▶ _TASK TO COMPLETE_:
Search the material below for "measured" and copy every line where it occurs.

┌─ INFORMATION PROVIDED

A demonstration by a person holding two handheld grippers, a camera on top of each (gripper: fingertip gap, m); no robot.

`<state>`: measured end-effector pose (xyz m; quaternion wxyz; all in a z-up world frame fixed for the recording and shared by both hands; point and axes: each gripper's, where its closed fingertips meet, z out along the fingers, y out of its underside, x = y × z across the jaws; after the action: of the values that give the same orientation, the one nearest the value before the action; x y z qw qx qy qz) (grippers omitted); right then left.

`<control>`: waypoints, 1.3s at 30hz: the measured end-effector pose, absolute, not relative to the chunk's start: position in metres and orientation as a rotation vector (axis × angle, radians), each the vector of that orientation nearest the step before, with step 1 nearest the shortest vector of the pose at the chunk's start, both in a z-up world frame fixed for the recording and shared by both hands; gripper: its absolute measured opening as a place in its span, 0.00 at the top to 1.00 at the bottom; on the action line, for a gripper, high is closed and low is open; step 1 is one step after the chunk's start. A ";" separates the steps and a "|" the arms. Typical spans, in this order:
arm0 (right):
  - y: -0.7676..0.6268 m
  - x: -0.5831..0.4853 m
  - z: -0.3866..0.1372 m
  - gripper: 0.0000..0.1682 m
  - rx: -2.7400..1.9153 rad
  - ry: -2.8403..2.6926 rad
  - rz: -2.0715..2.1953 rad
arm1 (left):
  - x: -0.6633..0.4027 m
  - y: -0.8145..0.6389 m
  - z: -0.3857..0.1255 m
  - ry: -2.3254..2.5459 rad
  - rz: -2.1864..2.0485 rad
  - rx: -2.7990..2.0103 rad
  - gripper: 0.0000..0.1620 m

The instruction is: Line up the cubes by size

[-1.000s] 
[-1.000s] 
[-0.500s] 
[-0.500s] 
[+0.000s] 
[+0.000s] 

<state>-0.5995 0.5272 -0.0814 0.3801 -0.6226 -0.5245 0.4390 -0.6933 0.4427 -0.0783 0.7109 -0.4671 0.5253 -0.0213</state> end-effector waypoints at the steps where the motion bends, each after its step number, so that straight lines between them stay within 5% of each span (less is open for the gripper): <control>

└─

▶ _RESPONSE AREA_:
`<state>`: measured end-effector pose (xyz m; quaternion wxyz; all in a z-up world frame fixed for the recording and shared by both hands; point and axes: each gripper's, where its closed fingertips meet, z out along the fingers, y out of its underside, x = y × z across the jaws; after the action: of the values that give the same orientation, the one nearest the value before the action; x y z qw qx qy qz) (grippers omitted); right then left.
`<control>`: waypoints, 1.3s at 30hz: the measured end-effector pose, absolute, not relative to the chunk's start: position in metres and orientation as a rotation vector (axis × angle, radians), each the vector of that orientation nearest the step before, with step 1 nearest the shortest vector of the pose at the chunk's start, both in a z-up world frame fixed for the recording and shared by both hands; gripper: its absolute measured opening as a place in its span, 0.00 at the top to 1.00 at the bottom; on the action line, for a gripper, high is closed and low is open; step 1 is one step after the chunk's start. A ";" separates the steps and a "|" the arms. Typical spans, in this order:

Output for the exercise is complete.